Number of Employees: 10 000 (2018)

Revenue: $2,919.1 million (2018)

Net income: $150.3 million (2018)


The combined company would have a complementary portfolio that include oncology treatment, medical imaging equipment and artificial intelligence technology.

“With Varian, Siemens Healthineers has the most comprehensive portfolio in the MedTech sector, which offers the company considerable potential for value creation. With a highly integrated approach, Siemens Healthineers will take the global fight against cancer to a new level” 

-Prof. Ralf P. Thomas, M.D., Chairman of the Supervisory Board of Siemens Healthineers AG

The acquisition of Varian would add approximately $3 billion of revenues to the balance sheet of Siemens, bringing the total annual revenues to nearly $20 billion. Moreover, Siemens Healthineers expects to save $359.2 million per year in EBIT (earning before interest and taxes) by 2025, through exploiting the synergies between the two firms.

The main driver behind this acquisition is to use ‘artificial intelligence in the creation of analytics algorithms to bolster data-driven precision medicine and improve cancer diagnosis, care delivery and post-treatment survivorship.’ It is part of a strategic partnership between the two firms called EnVision, which aims to improve the quality of radiation therapy treatment by seeking earlier and more accurate detection of cancer.

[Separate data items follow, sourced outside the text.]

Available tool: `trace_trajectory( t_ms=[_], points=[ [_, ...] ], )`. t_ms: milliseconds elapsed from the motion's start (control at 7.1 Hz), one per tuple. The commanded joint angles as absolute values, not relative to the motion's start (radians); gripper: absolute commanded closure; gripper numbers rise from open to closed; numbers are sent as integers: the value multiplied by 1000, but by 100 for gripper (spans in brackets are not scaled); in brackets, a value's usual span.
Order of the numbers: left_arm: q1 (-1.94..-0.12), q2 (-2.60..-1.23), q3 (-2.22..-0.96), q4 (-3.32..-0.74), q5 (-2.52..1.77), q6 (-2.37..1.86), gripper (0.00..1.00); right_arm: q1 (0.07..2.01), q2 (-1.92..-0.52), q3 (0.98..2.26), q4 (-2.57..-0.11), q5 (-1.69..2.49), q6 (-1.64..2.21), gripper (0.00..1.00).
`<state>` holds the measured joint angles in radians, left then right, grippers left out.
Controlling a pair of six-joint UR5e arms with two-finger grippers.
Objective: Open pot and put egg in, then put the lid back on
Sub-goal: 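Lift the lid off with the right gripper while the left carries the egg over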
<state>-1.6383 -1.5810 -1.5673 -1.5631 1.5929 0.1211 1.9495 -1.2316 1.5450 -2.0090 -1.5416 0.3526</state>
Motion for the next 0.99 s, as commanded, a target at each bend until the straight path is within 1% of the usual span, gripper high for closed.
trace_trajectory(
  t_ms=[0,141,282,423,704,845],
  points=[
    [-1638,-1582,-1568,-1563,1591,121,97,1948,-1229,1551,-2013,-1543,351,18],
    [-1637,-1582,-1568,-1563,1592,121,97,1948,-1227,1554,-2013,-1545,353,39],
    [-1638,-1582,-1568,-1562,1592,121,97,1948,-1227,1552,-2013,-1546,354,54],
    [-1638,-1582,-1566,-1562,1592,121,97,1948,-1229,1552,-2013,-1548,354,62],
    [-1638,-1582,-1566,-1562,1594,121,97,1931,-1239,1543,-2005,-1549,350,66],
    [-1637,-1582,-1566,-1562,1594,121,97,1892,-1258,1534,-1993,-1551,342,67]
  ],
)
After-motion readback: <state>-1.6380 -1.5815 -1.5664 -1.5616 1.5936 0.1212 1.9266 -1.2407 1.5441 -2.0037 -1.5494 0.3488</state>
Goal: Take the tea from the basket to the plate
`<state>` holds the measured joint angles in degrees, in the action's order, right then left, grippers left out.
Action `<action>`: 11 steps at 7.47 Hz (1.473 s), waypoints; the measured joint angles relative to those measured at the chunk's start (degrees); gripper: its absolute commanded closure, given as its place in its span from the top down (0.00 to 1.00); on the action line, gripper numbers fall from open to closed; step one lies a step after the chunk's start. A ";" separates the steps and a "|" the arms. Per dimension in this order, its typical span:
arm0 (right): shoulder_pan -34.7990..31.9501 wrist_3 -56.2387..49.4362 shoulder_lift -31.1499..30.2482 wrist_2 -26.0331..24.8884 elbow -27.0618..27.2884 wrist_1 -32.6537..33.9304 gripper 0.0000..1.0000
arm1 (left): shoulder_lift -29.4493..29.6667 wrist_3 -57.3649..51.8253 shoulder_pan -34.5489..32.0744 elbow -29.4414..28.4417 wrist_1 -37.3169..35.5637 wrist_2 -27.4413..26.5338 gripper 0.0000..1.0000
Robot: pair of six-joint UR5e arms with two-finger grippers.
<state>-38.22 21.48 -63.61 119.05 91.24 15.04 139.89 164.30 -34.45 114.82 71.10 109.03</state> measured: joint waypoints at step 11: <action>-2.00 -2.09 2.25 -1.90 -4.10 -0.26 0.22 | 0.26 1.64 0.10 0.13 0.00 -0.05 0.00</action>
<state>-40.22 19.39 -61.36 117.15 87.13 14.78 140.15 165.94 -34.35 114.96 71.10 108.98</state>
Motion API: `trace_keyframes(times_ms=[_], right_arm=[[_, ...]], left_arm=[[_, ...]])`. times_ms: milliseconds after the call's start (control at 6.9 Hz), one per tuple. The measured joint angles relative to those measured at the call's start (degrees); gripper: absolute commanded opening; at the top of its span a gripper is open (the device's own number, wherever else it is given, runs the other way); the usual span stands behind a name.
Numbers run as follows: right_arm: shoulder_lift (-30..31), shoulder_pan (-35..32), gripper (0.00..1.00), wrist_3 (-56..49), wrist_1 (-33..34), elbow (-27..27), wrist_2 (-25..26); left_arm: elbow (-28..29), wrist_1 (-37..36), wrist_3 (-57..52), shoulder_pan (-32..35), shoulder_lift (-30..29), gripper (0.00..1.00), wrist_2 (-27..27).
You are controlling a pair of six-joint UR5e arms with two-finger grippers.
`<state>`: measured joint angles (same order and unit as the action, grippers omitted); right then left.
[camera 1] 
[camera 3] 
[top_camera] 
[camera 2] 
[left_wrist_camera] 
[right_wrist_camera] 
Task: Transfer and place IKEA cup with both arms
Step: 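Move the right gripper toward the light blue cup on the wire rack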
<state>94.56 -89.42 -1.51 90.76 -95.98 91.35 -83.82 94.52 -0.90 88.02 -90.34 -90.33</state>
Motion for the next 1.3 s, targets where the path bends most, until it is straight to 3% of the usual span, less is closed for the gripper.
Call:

“By bringing together our unique and highly complementary portfolios and capabilities, we will support oncology clinicians and patients in achieving better outcomes and move even closer to achieving our vision of a world without fear of cancer”

-Chris Toth, Varian CEO


On February 19th 2021, the European Commission has approved the proposed acquisition of Varian Medical Systems by Siemens AG, through its subsidiary Siemens Healthineers. However, the approval is conditioned by the full compliance of Siemens with its offered commitments. Indeed, in order to address the Commission’s competition concerns, Siemens Healthineers offers to continue to ‘ensure interoperability between its medical imaging solutions and rivals’ radiotherapy solutions and between its radiotherapy solutions and rival’s imaging solutions, by providing the relevant information and technical assistance to third parties and customers’.

High quality medical imaging and radiotherapy solutions are crucial to diagnose and treat cancer. The efficiency and safety of treatment relies on the ability of these products to work together. Our decision will make sure that radiotherapy patients receive the best possible treatment by ensuring that the rivals of Siemens Healthineers and Varian will have all the information and help they need to make their products work smoothly with those of the parties and to continue innovating. With the interoperability commitments, the merger can go ahead whilst preserving competition and innovation in these markets.”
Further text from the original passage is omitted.